→ **Exercise requirements**: Copy each line of the following data that contains "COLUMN".
*** Block opens ***
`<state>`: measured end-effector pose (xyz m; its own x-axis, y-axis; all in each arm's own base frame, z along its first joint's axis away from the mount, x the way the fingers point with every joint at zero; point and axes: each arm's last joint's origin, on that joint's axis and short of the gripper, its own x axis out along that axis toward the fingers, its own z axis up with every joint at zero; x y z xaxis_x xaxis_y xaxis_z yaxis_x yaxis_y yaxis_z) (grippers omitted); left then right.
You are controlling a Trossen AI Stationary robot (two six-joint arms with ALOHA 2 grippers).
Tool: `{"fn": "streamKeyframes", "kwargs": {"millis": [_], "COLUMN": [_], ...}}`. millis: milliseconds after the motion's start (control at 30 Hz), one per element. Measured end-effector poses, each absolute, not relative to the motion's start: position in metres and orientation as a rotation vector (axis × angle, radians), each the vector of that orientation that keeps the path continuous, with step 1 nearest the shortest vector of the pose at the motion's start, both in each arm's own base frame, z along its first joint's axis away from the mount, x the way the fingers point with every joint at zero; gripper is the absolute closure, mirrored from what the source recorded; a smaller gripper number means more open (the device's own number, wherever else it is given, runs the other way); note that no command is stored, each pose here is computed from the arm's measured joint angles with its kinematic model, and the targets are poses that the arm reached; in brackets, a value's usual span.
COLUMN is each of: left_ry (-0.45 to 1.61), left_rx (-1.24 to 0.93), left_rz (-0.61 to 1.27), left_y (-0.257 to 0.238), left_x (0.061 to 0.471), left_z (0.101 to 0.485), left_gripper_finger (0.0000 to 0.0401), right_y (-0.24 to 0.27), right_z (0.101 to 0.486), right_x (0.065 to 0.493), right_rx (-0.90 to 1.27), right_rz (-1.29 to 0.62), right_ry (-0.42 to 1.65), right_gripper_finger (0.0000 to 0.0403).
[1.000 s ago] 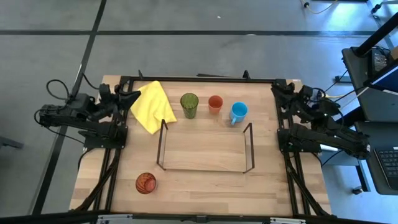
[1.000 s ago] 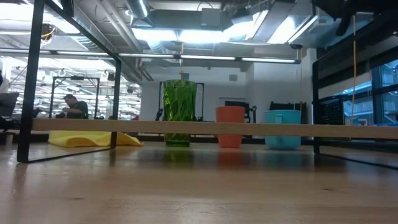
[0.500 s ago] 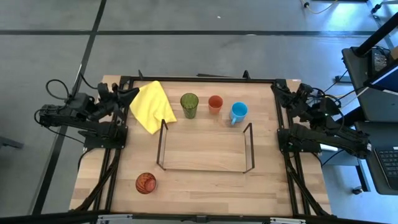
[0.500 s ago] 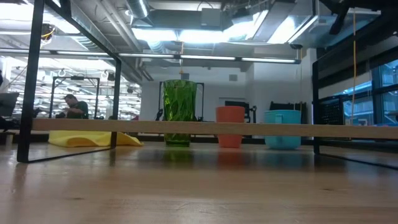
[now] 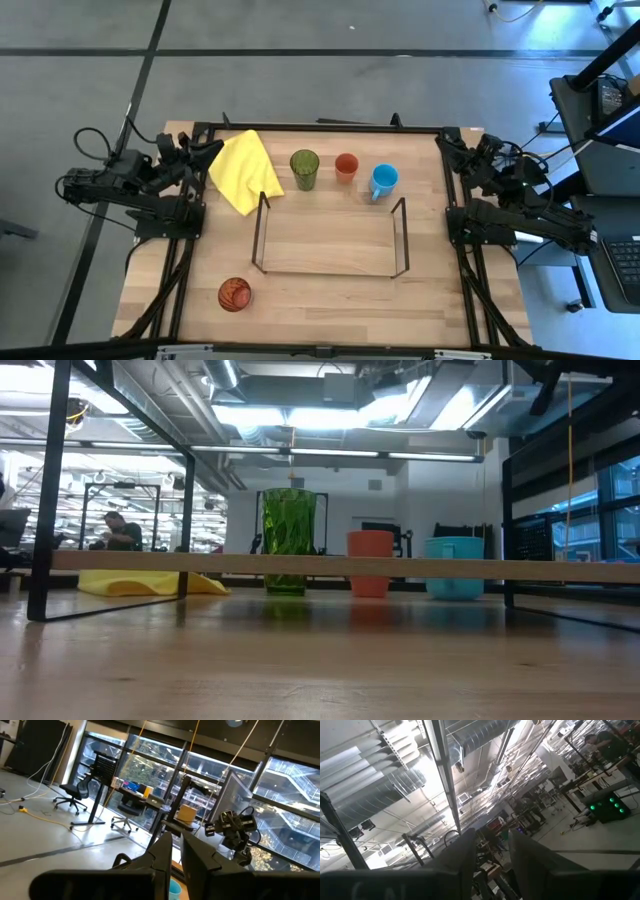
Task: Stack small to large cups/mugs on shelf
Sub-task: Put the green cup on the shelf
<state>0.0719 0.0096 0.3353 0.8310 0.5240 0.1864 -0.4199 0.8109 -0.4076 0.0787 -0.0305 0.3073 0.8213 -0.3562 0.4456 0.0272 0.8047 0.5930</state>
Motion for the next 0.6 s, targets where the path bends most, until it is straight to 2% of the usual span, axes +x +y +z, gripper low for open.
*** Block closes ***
→ **Solved exercise**:
Tool: `{"fn": "streamKeyframes", "kwargs": {"millis": [_], "COLUMN": [_], ...}}`. millis: milliseconds after the motion's start (control at 30 Hz), one per element. Measured end-effector poses, each absolute, not relative to the motion's start: position in metres and orientation as a rotation vector (axis × angle, radians), each the vector of that orientation that keeps the path continuous, with step 1 nearest the shortest vector of the pose at the motion's start, both in each arm's own base frame, z along its first joint's axis away from the mount, x the way the fingers point with every joint at zero; gripper is the absolute closure, mirrored from what the source recorded; a smaller gripper number means more open (the device's own number, wherever else it is given, runs the other way); note that no command is stored, each pose here is computed from the arm's measured joint angles with its kinematic model, and the targets are poses that the arm reached; in brackets, a value's usual span.
COLUMN is each of: left_ry (-0.45 to 1.61), left_rx (-1.24 to 0.93), left_rz (-0.61 to 1.27), left_y (-0.257 to 0.238), left_x (0.061 to 0.471), left_z (0.101 to 0.485), left_gripper_finger (0.0000 to 0.0401), right_y (-0.24 to 0.27), right_z (0.101 to 0.486), right_x (0.065 to 0.493), right_rx (-0.90 to 1.27), right_rz (-1.29 to 0.62), right_ry (-0.42 to 1.65), right_gripper_finger (0.0000 to 0.0403).

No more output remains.